-- Data under study --
○ ○ ○
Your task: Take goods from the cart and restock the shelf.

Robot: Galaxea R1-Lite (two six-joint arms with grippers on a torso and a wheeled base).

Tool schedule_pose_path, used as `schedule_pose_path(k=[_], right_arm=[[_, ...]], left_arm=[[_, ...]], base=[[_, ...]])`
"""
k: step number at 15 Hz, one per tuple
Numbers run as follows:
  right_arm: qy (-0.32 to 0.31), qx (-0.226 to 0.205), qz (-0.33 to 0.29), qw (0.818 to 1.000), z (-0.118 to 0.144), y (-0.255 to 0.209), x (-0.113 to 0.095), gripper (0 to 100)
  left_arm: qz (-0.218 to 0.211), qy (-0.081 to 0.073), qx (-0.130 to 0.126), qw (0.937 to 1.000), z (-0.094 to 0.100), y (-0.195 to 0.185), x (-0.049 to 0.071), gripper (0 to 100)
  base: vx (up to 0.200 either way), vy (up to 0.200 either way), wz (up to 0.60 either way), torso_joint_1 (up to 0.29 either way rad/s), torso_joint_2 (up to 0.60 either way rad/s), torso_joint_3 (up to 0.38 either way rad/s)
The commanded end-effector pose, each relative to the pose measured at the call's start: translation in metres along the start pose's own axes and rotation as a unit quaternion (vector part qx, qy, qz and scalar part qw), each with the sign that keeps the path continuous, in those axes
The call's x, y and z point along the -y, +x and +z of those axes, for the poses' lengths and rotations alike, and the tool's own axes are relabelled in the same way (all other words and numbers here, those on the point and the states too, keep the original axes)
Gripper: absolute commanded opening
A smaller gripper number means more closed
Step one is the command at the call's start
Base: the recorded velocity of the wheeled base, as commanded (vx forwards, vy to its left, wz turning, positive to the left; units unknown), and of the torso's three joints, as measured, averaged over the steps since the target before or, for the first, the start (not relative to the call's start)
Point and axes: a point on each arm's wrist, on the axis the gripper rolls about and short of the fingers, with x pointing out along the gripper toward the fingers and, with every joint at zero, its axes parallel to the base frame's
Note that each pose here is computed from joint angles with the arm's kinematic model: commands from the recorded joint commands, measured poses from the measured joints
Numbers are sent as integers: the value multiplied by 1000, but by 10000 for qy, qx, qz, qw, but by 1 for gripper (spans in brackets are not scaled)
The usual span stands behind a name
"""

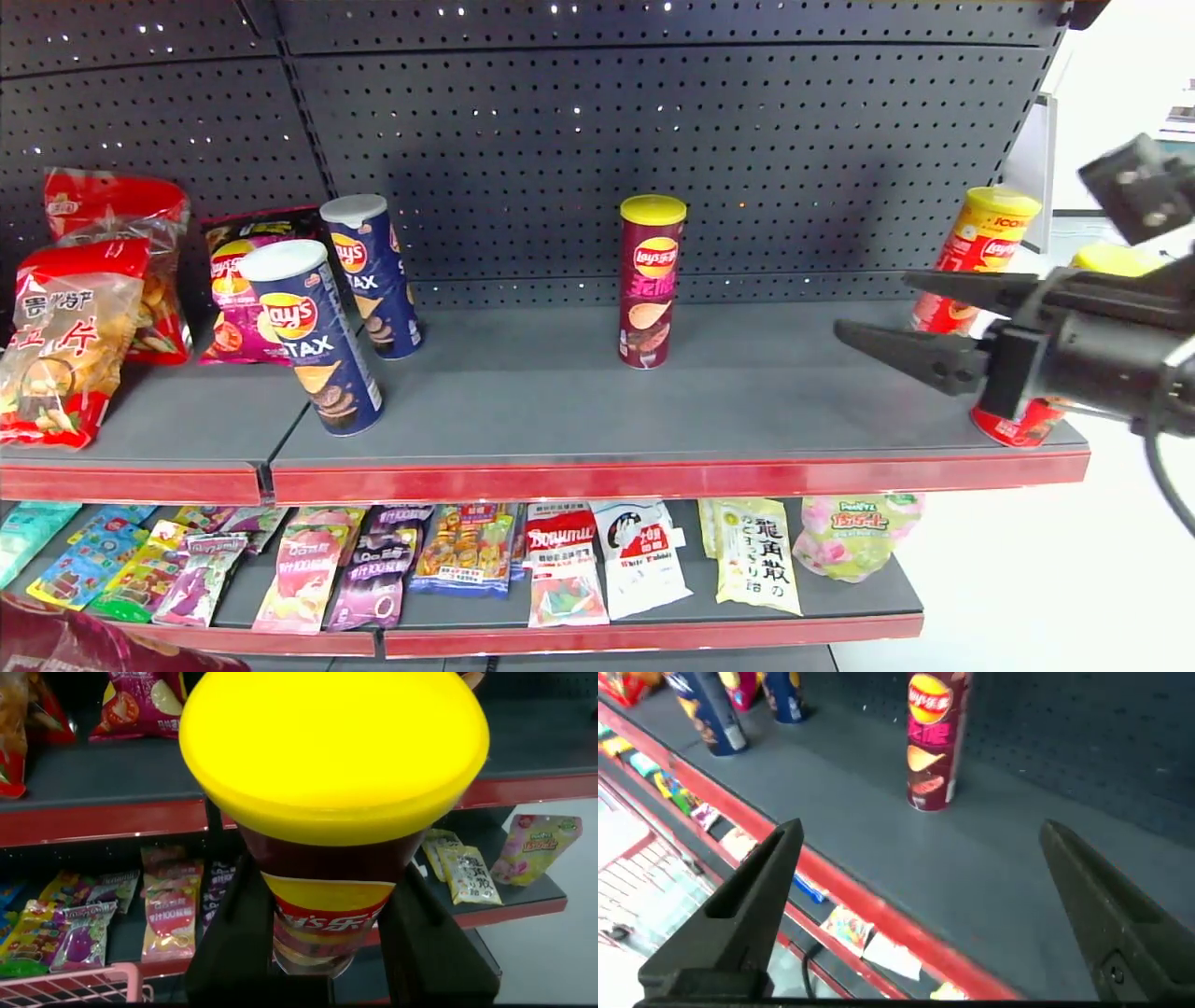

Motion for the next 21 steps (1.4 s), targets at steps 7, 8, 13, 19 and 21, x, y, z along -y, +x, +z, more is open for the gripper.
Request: schedule_pose_path(k=[7,8,13,19,21], right_arm=[[-36,-302,222,9993,-16,159,25,100],[-46,-264,226,9994,-16,168,27,100],[-61,-171,184,9997,-21,204,35,100],[-105,4,149,9998,-20,229,40,100],[-104,28,162,9998,-20,233,40,100]], left_arm=[[17,12,-41,10000,1,1,0,0],[18,10,-49,10000,1,1,0,0],[40,12,-40,10000,1,1,0,0],[41,10,-48,10000,0,1,0,0],[41,10,-48,10000,0,1,0,0]], base=[[0,0,0,0,0,0],[0,0,0,0,0,0],[0,0,0,0,0,0],[0,0,0,0,0,0],[0,0,0,0,0,0]])
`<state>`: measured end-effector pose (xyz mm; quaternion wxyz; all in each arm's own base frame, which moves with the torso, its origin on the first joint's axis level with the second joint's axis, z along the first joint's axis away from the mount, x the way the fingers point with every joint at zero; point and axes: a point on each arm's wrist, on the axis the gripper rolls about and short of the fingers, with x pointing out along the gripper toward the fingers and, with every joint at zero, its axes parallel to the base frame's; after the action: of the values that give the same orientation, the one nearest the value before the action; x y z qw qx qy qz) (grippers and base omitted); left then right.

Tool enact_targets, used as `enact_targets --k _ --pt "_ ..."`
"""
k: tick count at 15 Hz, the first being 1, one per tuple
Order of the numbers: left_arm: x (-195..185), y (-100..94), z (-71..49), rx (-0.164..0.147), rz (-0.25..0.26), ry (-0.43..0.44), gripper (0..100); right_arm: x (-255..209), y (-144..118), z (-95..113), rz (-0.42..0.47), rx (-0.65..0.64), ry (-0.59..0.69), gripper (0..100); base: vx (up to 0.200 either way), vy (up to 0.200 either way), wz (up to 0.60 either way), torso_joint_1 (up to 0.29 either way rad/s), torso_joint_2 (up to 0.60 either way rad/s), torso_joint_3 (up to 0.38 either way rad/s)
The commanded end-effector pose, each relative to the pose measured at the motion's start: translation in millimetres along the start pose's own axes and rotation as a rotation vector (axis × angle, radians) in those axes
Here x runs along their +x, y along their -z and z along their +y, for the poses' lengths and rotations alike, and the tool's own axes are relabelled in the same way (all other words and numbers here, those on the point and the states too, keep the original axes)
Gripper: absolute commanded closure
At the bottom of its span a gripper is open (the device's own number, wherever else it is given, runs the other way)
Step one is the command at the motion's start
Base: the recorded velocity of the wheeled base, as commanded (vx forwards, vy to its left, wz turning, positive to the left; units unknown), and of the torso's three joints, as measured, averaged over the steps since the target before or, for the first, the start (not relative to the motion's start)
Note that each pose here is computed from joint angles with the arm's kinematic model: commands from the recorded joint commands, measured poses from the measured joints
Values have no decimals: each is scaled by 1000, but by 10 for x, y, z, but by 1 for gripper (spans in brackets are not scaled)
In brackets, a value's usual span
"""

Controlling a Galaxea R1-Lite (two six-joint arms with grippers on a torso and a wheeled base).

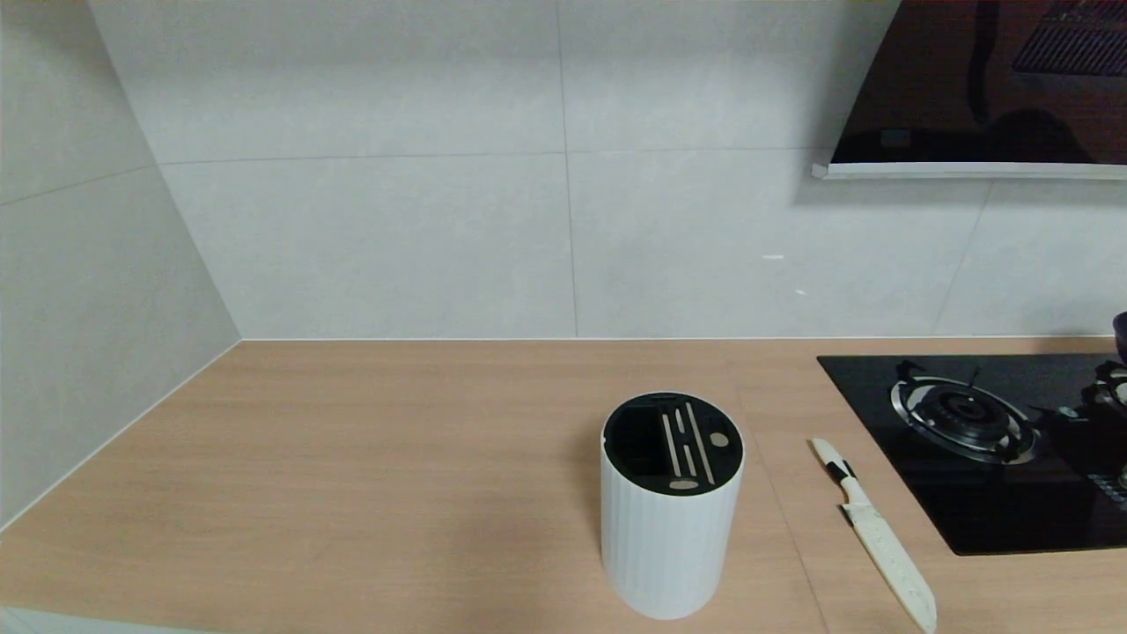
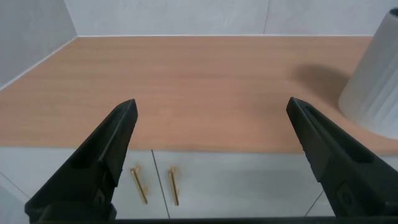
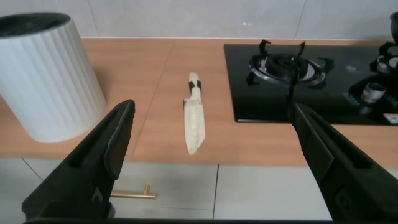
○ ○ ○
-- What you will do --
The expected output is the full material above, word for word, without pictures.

-- Result --
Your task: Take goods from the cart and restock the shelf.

Robot: Galaxea R1-Lite (two six-joint arms with grippers on a torso and a wheeled base).

Tool schedule_pose_path, used as `schedule_pose_path(k=[_], right_arm=[[_, ...]], left_arm=[[_, ...]], base=[[_, ...]])`
"""
k: step number at 15 Hz, one per tuple
Numbers run as follows:
  right_arm: qy (-0.32 to 0.31), qx (-0.226 to 0.205), qz (-0.33 to 0.29), qw (0.818 to 1.000), z (-0.118 to 0.144), y (-0.255 to 0.209), x (-0.113 to 0.095), gripper (0 to 100)
  left_arm: qz (-0.218 to 0.211), qy (-0.081 to 0.073), qx (-0.130 to 0.126), qw (0.937 to 1.000), z (-0.094 to 0.100), y (-0.195 to 0.185), x (-0.049 to 0.071), gripper (0 to 100)
  base: vx (up to 0.200 either way), vy (up to 0.200 either way), wz (up to 0.60 either way), torso_joint_1 (up to 0.29 either way rad/s), torso_joint_2 (up to 0.60 either way rad/s), torso_joint_3 (up to 0.38 either way rad/s)
The commanded end-effector pose, each relative to the pose measured at the call's start: translation in metres along the start pose's own axes and rotation as a unit quaternion (vector part qx, qy, qz and scalar part qw), each with the sign that keeps the path continuous, in those axes
The call's x, y and z point along the -y, +x and +z of those axes, for the poses' lengths and rotations alike, and the tool's own axes are relabelled in the same way (all other words and numbers here, those on the point and the states too, keep the original axes)
Gripper: absolute commanded opening
A smaller gripper number means more closed
Step one is the command at the call's start
Base: the recorded velocity of the wheeled base, as commanded (vx forwards, vy to its left, wz turning, positive to the left; units unknown), and of the torso's three joints, as measured, averaged over the steps since the target before or, for the first, the start (not relative to the call's start)
Point and axes: a point on each arm's wrist, on the axis the gripper rolls about and short of the fingers, with x pointing out along the gripper toward the fingers and, with every joint at zero, its axes parallel to the base frame's
Note that each pose here is computed from joint angles with the arm's kinematic model: commands from the recorded joint commands, measured poses from the measured joints
Numbers are sent as integers: the value multiplied by 1000, but by 10000 for qy, qx, qz, qw, but by 1 for gripper (spans in brackets are not scaled)
The usual span stands behind a name
"""


Motion for the next 21 steps (1.4 s), targets at steps 7, 8, 13, 19 and 21, x, y, z along -y, +x, +z, more is open for the gripper.
Request: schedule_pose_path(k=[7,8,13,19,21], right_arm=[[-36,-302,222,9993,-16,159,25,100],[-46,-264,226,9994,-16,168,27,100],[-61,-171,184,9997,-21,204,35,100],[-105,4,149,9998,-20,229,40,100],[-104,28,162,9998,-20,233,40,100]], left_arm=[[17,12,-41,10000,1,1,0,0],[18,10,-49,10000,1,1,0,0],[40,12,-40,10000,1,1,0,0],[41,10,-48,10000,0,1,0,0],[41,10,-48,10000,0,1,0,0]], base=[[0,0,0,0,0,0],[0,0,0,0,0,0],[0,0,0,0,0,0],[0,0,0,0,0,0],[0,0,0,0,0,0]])
`<state>`: measured end-effector pose (xyz mm; quaternion wxyz; all in each arm's own base frame, which moves with the torso, its origin on the first joint's axis level with the second joint's axis, z along the first joint's axis away from the mount, x the way the fingers point with every joint at zero; point and axes: a point on each arm's wrist, on the axis the gripper rolls about and short of the fingers, with x pointing out along the gripper toward the fingers and, with every joint at zero, its axes parallel to the base frame's; after the action: of the values that give the same orientation, the one nearest the value before the action; x y z qw qx qy qz) (grippers and base omitted); left then right.

Tool enact_targets, used as `enact_targets --k _ --pt "_ ..."`
"""
k: tick count at 15 Hz, the first being 1, one per tuple
Order of the numbers: left_arm: x (-195..185), y (-100..94), z (-71..49), rx (-0.164..0.147), rz (-0.25..0.26), ry (-0.43..0.44), gripper (0..100); right_arm: x (-255..209), y (-144..118), z (-95..113), rz (-0.42..0.47), rx (-0.65..0.64), ry (-0.59..0.69), gripper (0..100); base: vx (up to 0.200 either way), vy (up to 0.200 either way), wz (up to 0.60 either way), torso_joint_1 (up to 0.29 either way rad/s), torso_joint_2 (up to 0.60 either way rad/s), torso_joint_3 (up to 0.38 either way rad/s)
The commanded end-effector pose, each relative to the pose measured at the motion's start: translation in millimetres along the start pose's own axes and rotation as a rotation vector (axis × angle, radians) in those axes
Here x runs along their +x, y along their -z and z along their +y, for the poses' lengths and rotations alike, and the tool's own axes are relabelled in the same way (all other words and numbers here, those on the point and the states too, keep the original axes)
Gripper: absolute commanded closure
At the bottom of its span a gripper is open (the device's own number, wherever else it is given, runs the other way)
Step one is the command at the motion's start
Base: the recorded velocity of the wheeled base, as commanded (vx forwards, vy to its left, wz turning, positive to the left; units unknown), and of the torso's three joints, as measured, averaged over the steps since the target before or, for the first, the start (not relative to the motion's start)
Note that each pose here is computed from joint angles with the arm's kinematic model: commands from the recorded joint commands, measured poses from the measured joints
Values have no decimals: each is scaled by 1000, but by 10 for x, y, z, but by 1 for gripper (spans in brackets are not scaled)
In brackets, a value's usual span
"""

Controlling a Galaxea R1-Lite (two six-joint arms with grippers on a torso and a wheeled base).

The exercise requires no further output.